| THE TASK |
Scan the records for the word "Note". Copy each line that includes it.
BEGIN
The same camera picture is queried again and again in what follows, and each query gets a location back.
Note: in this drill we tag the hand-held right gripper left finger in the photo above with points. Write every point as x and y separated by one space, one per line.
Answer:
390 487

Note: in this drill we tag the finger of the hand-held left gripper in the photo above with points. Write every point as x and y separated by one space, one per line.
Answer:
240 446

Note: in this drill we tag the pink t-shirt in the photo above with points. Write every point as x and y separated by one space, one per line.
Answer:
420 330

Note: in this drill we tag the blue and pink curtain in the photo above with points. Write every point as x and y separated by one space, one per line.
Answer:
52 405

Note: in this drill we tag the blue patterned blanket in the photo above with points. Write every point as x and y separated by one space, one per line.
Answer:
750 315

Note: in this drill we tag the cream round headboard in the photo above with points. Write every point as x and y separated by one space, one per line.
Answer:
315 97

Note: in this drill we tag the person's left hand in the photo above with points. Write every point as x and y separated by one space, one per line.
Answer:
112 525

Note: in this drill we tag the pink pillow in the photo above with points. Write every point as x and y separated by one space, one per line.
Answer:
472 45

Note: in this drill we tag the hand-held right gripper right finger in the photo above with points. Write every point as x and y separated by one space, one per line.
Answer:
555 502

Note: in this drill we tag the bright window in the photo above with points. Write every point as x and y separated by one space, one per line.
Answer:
END
| RESULT OF THE EXERCISE |
Note: in this drill we tag the hand-held right gripper left finger in the photo above with points. Write every point as x and y separated by one space, one per line.
Note: in this drill we tag the finger of the hand-held left gripper in the photo above with points. Write every point as x and y separated by one space, one per line.
Note: in this drill we tag the pink t-shirt in the photo above with points. Write every point as x and y separated by one space, one per line.
Note: in this drill we tag the blue and pink curtain in the photo above with points. Write every point as x and y separated by one space, one per line.
Note: in this drill we tag the blue patterned blanket in the photo above with points. Write every point as x and y separated by one space, one per line.
Note: in this drill we tag the cream round headboard in the photo above with points. Write every point as x and y separated by one space, one per line.
Note: in this drill we tag the person's left hand in the photo above with points. Write every point as x and y separated by one space, one per line.
Note: in this drill we tag the pink pillow in the photo above with points. Write every point as x and y separated by one space, one per line.
Note: in this drill we tag the hand-held right gripper right finger in the photo above with points. Write every point as x and y separated by one space, one per line.
Note: in this drill we tag the bright window in the photo above with points. Write every point as x and y separated by one space, one per line.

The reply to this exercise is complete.